THE DATA:
****************************************

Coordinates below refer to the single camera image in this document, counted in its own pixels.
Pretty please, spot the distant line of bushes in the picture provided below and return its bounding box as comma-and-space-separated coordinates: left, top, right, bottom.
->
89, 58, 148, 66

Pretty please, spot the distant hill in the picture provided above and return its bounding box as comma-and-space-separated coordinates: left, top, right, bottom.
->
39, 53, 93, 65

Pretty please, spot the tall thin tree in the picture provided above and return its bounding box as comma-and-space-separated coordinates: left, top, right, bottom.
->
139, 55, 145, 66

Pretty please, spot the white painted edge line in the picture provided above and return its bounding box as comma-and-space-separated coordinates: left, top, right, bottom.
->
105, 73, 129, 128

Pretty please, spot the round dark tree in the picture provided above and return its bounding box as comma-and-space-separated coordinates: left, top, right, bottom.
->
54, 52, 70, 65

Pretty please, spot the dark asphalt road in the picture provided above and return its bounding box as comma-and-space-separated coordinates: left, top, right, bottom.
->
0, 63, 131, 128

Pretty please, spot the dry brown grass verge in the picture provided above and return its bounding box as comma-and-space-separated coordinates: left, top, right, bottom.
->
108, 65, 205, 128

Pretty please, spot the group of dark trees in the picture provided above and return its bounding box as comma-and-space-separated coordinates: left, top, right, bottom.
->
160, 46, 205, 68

****************************************

DIRECTIONS FOR THIS TASK:
Reproduce every line above. Keep it exact.

REPLY TO THE TASK:
Coordinates below refer to the single camera image in this document, counted in its own pixels.
Pretty please, spot the distant line of bushes in the picture provided below and return its bounding box as comma-and-space-separated coordinates: left, top, right, bottom.
->
89, 58, 148, 66

Pretty please, spot the distant hill in the picture provided above and return its bounding box as comma-and-space-separated coordinates: left, top, right, bottom.
->
39, 53, 93, 65

Pretty please, spot the tall thin tree in the picture provided above and return its bounding box as comma-and-space-separated coordinates: left, top, right, bottom.
->
139, 55, 145, 66

Pretty please, spot the white painted edge line in the picture provided above and return its bounding box as comma-and-space-separated coordinates: left, top, right, bottom.
->
105, 73, 129, 128

Pretty please, spot the round dark tree in the picture provided above and return its bounding box as comma-and-space-separated coordinates: left, top, right, bottom.
->
54, 52, 70, 65

Pretty please, spot the dark asphalt road in the picture provided above and return its bounding box as comma-and-space-separated coordinates: left, top, right, bottom.
->
0, 63, 131, 128

Pretty please, spot the dry brown grass verge in the picture provided above and return its bounding box as comma-and-space-separated coordinates: left, top, right, bottom.
->
108, 65, 205, 128

Pretty please, spot the group of dark trees in the picture provided above and return its bounding box as comma-and-space-separated coordinates: left, top, right, bottom.
->
160, 46, 205, 68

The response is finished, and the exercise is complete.